Re: Variations of UTF-16 (was: Re: "UNICODE BOMBER STRIKES AGAIN")

From: Mark Davis (mark@macchiato.com)
Date: Wed Apr 24 2002 - 10:37:43 EDT


below
—————

Γνῶθι σαυτόν — Θαλῆς
[For transliteration, see http://oss.software.ibm.com/cgi-bin/icu/tr]

http://www.macchiato.com

----- Original Message -----
From: "Doug Ewell" <dewell@adelphia.net>
To: "Mark Davis" <mark@macchiato.com>; <unicode@unicode.org>
Cc: "Kenneth Whistler" <kenw@sybase.com>; <texin@progress.com>
Sent: Tuesday, April 23, 2002 23:02
Subject: Variations of UTF-16 (was: Re: "UNICODE BOMBER STRIKES
AGAIN")

> Mark Davis <mark@macchiato.com> wrote:
>
> > You can determine that that particular text is not legal UTF-32*,
> > since there be illegal code points in any of the three forms. IF
you
> > exclude null code points, again heuristically, that also excludes
> > UTF-8, and almost all non-Unicode encodings. That leaves UTF-16,
> > 16BE, 16LE as the only remaining possibilities. So look at those:
> >
> > 1. In UTF-16LE, the text is perfectly legal "Ken".
> > 2. In UTF-16BE or UTF-16, the text is the perfectly legal "䬀攀渀".
> >
> > Thus there are two legal interpretations of the text, if the only
> > thing you know is that it is untagged. IF you have some additional
> > information, such as that it could not be UTF-16LE, then you can
> > limit it further.
>
> OK, let me try to understand this again. I'm sorry, you guys should
> know that I'm not just trying to be a gadfly, but despite my efforts
I
> am still confused over whether an unlabeled, BOM-free sequence may
or
> may not be treated as little-endian UTF-16.
>
> I think what Mark is saying is that, given Ken's byte sequence:
>
> 0x4B 0x00 0x65 0x00 0x6E 0x00
>
> and some reason (heuristics, knowledge of platform, divine guidance,
> etc.) to believe that this is Unicode text represented in some
flavor of
> UTF-16, I have my choice of:
>
> (a) treating it as either "UTF-16BE" or "UTF-16" and decoding it as
> U+4B00 U+6500 U+6E00 ("䬀攀渀"), or
>
> (b) treating it as "UTF-16LE" and decoding it as U+004B U+0065
U+006E
> ("Ken"),
>
> *BUT*
>
> I must not *call* the sequence "UTF-16," since that term is
officially
> reserved for BOM-marked text which can be either little- or
big-endian,
> or BOMless text which must be big-endian.
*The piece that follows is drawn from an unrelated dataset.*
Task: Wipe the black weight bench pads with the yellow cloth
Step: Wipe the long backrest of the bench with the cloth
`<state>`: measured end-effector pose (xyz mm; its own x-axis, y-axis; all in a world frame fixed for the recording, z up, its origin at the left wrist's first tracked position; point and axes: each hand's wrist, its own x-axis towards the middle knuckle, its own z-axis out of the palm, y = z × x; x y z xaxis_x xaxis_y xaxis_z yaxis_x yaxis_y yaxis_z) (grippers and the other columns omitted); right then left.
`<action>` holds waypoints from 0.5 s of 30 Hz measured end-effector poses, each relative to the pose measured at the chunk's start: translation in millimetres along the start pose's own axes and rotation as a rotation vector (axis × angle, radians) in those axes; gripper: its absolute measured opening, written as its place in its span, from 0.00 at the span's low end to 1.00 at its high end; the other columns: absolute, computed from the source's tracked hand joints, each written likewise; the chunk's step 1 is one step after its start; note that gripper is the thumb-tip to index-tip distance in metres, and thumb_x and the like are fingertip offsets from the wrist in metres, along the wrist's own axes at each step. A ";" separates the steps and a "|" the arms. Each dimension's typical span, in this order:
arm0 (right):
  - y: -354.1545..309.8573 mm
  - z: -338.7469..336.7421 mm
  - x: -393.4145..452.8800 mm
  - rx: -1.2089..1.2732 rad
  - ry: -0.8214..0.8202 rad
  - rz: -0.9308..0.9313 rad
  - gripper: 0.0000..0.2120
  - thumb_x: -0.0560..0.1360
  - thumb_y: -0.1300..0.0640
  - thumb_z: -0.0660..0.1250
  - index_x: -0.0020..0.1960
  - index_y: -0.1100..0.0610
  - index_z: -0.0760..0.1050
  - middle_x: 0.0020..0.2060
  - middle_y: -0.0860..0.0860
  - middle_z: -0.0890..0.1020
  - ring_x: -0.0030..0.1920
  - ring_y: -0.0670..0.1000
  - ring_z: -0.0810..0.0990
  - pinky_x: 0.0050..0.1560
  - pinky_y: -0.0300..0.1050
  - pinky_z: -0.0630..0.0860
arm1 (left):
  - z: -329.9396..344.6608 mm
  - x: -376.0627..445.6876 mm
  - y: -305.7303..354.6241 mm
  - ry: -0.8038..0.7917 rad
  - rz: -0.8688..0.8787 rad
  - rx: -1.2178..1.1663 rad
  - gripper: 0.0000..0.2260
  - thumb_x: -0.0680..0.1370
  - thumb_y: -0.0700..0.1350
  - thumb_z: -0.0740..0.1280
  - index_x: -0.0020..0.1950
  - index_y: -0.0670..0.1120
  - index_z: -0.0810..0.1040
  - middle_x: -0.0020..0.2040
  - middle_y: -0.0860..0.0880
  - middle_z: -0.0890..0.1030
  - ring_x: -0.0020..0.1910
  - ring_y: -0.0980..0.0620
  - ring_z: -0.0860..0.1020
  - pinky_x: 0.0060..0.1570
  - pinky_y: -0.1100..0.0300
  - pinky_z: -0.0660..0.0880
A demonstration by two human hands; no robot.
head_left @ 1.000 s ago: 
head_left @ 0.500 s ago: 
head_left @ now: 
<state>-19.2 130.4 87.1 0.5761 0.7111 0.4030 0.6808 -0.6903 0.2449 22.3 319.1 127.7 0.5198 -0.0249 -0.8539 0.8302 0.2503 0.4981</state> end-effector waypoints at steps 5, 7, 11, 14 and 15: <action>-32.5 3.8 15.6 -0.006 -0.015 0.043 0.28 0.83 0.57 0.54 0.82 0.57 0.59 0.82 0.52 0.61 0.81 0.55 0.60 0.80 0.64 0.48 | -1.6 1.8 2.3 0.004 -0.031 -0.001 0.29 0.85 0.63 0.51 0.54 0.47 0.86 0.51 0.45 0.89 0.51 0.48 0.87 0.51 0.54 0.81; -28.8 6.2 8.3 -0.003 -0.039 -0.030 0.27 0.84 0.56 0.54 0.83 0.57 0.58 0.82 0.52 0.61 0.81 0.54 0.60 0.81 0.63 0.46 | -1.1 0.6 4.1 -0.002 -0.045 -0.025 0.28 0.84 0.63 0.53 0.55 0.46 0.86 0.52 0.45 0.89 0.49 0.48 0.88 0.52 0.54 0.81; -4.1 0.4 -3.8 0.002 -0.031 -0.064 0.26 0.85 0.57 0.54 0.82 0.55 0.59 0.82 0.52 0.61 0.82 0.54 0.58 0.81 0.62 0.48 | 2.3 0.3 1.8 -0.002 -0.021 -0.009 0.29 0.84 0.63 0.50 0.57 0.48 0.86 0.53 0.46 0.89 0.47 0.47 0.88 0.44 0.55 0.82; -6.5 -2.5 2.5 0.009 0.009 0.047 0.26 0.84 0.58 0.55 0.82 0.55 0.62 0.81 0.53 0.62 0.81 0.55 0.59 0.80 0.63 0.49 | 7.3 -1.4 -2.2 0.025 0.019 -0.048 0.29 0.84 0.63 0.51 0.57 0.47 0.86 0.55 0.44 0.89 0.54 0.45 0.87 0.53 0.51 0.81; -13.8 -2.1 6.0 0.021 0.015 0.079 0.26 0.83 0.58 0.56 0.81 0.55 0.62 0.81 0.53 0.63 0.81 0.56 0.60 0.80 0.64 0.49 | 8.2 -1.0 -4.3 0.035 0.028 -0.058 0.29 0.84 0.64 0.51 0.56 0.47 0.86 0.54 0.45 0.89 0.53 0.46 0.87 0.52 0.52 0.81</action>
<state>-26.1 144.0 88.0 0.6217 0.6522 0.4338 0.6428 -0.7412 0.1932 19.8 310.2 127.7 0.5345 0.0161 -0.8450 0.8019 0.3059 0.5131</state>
Yes, assuming the "BUT" clause applies to (b). That is, the untagged
byte sequence

0x4B 0x00 0x65 0x00 0x6E 0x00

could be
(a) U+4B00 U+6500 U+6E00 ("䬀攀渀"): "UTF-16BE" or "UTF-16"
(b) U+004B U+0065 U+006E ("Ken"): "UTF-16LE"
(c) U+004B U+0000 U+0065 U+0000 U+006E U+0000
("K<null>e<null>n<null>"): ASCII, UTF-8, CP-1252, etc.
(d) ...: EBCDEC

If I really wanted to find out all the things it could be, I could run
it through the 700+ converters in ICU and capture all the cases that
don't detect illegal byte sequences. Except that the vast majority of
these are very unlikely because they would produce nulls in the code
point sequence.

>
> Is that what I have been missing all along? It's perfectly OK for
the
> text to be encoded and decoded this way, so long as nobody actually
> calls it "UTF-16"? If so, then I've probably been arguing over
nothing.

Not really arguing, just exploring the issues. But one key is that if
you are in an environment where untagged data is being exchanged (a
bad idea, anyway), *and* the convention for that environment is to use
the BOM (in either UTF-8, UTF-16, or UTF-32) thus excluding the
possibility of the explicit LE or BE forms, then that would further
winnow down the number of possible interpretations of untagged text.
In this case, that would select the (a) interpretation.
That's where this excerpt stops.